VeChain|May 07, 2026 10:14
Innovate Miami 2026, hosted by @TheTieIO, raised a critical question: are tokens losing their structural advantage to equity markets?
With crypto regulations fast-unfolding, tokens that exist only for trading may lose ground to equity markets backed by decades of established history and deep liquidity.
VeChain's 2026 vision makes a confident bet. Crypto tokens already derive value from network usage and activity. Soon, that value extends to an essentially infinite new class of user: the AI agent.
With our upcoming TRUST marketplace, hundreds of billions of micro-payments, operating 24/7, will settle on VET, whether for agentic services, moving value across the world, or being staked to generate gas - VTHO - that makes agentic operations near-free.
Commercialised AI agents require a trust layer to operate, meaning a public blockchain.
VeChain has spent a decade serving businesses, builders, and retail users. A track record of deploying scaled commercial apps, a strict focus on compliance, and proven economic impact positions VeChainThor as the logical base layer for this new paradigm.

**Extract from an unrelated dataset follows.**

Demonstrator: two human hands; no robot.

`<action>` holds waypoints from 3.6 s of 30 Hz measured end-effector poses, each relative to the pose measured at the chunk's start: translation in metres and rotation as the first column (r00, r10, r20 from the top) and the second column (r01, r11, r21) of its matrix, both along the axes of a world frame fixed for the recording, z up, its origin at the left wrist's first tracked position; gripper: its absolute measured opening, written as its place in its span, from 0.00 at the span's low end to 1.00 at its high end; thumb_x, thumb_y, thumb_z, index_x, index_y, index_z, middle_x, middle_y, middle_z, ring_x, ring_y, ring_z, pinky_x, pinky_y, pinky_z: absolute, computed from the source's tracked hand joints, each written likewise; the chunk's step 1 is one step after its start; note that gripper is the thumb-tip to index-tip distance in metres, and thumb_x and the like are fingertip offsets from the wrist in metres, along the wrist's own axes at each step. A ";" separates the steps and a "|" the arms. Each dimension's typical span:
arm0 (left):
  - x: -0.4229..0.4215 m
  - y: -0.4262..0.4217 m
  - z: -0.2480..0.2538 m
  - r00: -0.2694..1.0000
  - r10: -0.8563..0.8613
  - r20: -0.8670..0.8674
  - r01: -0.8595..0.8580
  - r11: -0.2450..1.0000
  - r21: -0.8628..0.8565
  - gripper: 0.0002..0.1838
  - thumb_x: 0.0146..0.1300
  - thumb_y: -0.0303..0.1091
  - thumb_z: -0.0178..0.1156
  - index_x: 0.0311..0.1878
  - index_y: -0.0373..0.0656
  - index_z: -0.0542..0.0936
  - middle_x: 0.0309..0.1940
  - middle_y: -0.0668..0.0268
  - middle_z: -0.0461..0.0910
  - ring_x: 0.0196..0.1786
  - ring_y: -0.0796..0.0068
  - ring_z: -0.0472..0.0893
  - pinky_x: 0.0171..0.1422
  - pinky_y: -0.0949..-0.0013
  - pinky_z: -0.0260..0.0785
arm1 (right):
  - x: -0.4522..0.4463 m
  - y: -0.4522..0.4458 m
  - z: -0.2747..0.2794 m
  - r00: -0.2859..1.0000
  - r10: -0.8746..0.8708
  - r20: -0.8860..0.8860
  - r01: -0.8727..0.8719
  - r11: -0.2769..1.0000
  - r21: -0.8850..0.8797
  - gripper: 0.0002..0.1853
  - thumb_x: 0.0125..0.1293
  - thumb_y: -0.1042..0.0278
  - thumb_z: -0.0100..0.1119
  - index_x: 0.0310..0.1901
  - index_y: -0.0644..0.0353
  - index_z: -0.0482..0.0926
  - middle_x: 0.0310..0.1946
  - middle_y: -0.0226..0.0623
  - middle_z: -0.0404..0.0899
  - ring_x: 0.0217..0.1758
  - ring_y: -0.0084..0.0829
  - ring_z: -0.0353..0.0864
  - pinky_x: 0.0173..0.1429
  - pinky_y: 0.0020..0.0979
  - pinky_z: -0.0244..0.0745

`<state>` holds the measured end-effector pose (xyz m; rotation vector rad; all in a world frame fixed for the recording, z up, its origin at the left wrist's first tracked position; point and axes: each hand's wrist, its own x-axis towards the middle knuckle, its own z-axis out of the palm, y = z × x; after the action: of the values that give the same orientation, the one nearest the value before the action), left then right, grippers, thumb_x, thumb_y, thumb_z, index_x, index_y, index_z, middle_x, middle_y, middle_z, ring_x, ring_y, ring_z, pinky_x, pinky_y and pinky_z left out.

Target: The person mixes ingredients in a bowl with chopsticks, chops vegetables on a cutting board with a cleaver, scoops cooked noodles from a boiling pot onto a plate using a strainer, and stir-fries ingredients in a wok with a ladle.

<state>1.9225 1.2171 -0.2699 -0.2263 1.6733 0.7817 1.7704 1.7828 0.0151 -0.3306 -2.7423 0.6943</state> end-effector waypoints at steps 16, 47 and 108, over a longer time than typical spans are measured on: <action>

Johnny Garcia, VeChain's Head of Institutional Growth, made the case alongside Raptor Digital's Joseph Bruzzesi, Blockchange Ventures' Rob Schmults, Republic's James Newman, and Jean-Marie Mognetti of Coinshares.
We believe the future economy runs on three levels: enterprise, individuals, and agents. All three operate on a single foundation: trust baked into every piece of data generated, every transaction completed, and every claim made.